== INFORMATION SHOWN

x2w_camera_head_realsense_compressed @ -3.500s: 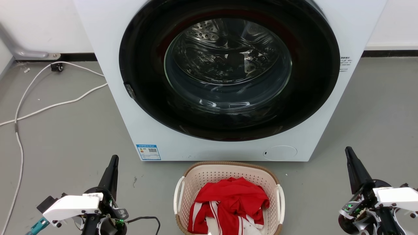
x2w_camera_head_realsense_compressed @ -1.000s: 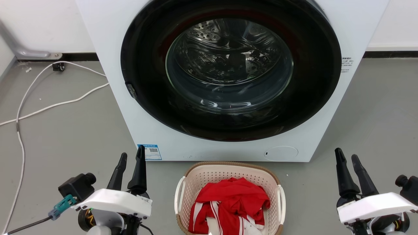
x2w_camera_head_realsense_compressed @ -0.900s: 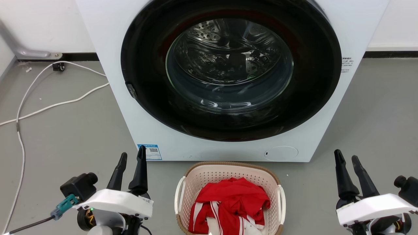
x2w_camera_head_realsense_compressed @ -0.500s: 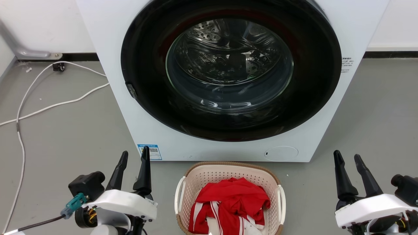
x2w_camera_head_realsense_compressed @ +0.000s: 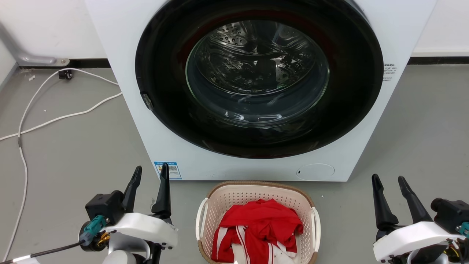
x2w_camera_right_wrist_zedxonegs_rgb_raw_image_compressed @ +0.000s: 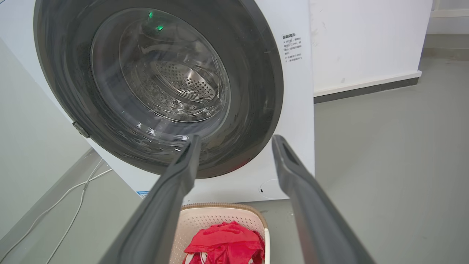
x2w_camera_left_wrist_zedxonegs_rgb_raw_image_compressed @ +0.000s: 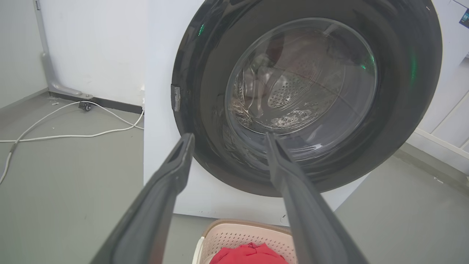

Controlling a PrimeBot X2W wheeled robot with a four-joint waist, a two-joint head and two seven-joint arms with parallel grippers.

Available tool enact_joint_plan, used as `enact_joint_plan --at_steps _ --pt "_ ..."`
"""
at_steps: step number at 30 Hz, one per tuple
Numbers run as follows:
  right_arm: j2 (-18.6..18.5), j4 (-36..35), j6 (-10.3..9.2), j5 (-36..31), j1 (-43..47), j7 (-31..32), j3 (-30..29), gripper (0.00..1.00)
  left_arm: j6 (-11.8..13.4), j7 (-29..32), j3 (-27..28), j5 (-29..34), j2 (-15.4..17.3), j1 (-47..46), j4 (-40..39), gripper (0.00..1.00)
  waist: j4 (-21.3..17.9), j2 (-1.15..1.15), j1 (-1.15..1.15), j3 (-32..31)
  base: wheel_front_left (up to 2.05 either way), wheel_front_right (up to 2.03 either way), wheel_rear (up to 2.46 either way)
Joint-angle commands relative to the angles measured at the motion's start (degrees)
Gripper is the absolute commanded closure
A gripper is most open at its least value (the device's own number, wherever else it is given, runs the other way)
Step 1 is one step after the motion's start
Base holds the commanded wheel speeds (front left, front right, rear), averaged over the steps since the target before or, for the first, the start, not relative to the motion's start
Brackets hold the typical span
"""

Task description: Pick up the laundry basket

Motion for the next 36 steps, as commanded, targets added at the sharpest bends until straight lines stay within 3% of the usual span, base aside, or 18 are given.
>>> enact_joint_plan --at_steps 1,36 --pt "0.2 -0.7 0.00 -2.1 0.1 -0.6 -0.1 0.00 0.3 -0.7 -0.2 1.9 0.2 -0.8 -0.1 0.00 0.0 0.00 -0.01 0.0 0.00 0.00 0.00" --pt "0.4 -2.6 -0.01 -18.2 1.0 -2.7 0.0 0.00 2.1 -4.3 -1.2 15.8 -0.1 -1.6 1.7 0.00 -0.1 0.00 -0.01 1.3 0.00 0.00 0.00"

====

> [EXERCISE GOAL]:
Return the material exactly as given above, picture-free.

> [ANSWER SECTION]:
x2w_camera_head_realsense_compressed @ -3.500s: 
x2w_camera_head_realsense_compressed @ -1.000s: 
x2w_camera_head_realsense_compressed @ -0.900s: 
x2w_camera_head_realsense_compressed @ -0.500s: 
x2w_camera_head_realsense_compressed @ +0.000s: 
x2w_camera_right_wrist_zedxonegs_rgb_raw_image_compressed @ +0.000s: 
x2w_camera_left_wrist_zedxonegs_rgb_raw_image_compressed @ +0.000s: 

Controlling a PrimeBot X2W wheeled robot with a four-joint waist, a two-joint head and two seven-joint arms with parallel grippers.

Available tool enact_joint_plan, used as `enact_joint_plan --at_steps _ --pt "_ ..."`
"""
at_steps: step number at 30 Hz, one per tuple
Numbers run as follows:
  right_arm: j2 (-18.6..18.5), j4 (-36..35), j6 (-10.3..9.2), j5 (-36..31), j1 (-43..47), j7 (-31..32), j3 (-30..29), gripper (0.00..1.00)
  left_arm: j6 (-11.8..13.4), j7 (-29..32), j3 (-27..28), j5 (-29..34), j2 (-15.4..17.3), j1 (-47..46), j4 (-40..39), gripper (0.00..1.00)
  waist: j4 (-21.3..17.9), j2 (-1.15..1.15), j1 (-1.15..1.15), j3 (-32..31)
  base: wheel_front_left (up to 2.05 either way), wheel_front_right (up to 2.03 either way), wheel_rear (up to 2.46 either way)
Joint-angle commands relative to the angles measured at the motion's start (degrees)
Gripper is the absolute commanded closure
A gripper is most open at its least value (the device's own number, wherever else it is given, runs the other way)
Step 1 is one step after the motion's start
Base holds the commanded wheel speeds (front left, front right, rear), averaged over the steps since the target before or, for the first, the start, not relative to the motion's start
Brackets hold the typical span
"""

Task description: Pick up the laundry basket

Motion for the next 36 steps, as commanded, targets added at the sharpest bends until straight lines stay within 3% of the usual span, base aside, or 18 are given.
>>> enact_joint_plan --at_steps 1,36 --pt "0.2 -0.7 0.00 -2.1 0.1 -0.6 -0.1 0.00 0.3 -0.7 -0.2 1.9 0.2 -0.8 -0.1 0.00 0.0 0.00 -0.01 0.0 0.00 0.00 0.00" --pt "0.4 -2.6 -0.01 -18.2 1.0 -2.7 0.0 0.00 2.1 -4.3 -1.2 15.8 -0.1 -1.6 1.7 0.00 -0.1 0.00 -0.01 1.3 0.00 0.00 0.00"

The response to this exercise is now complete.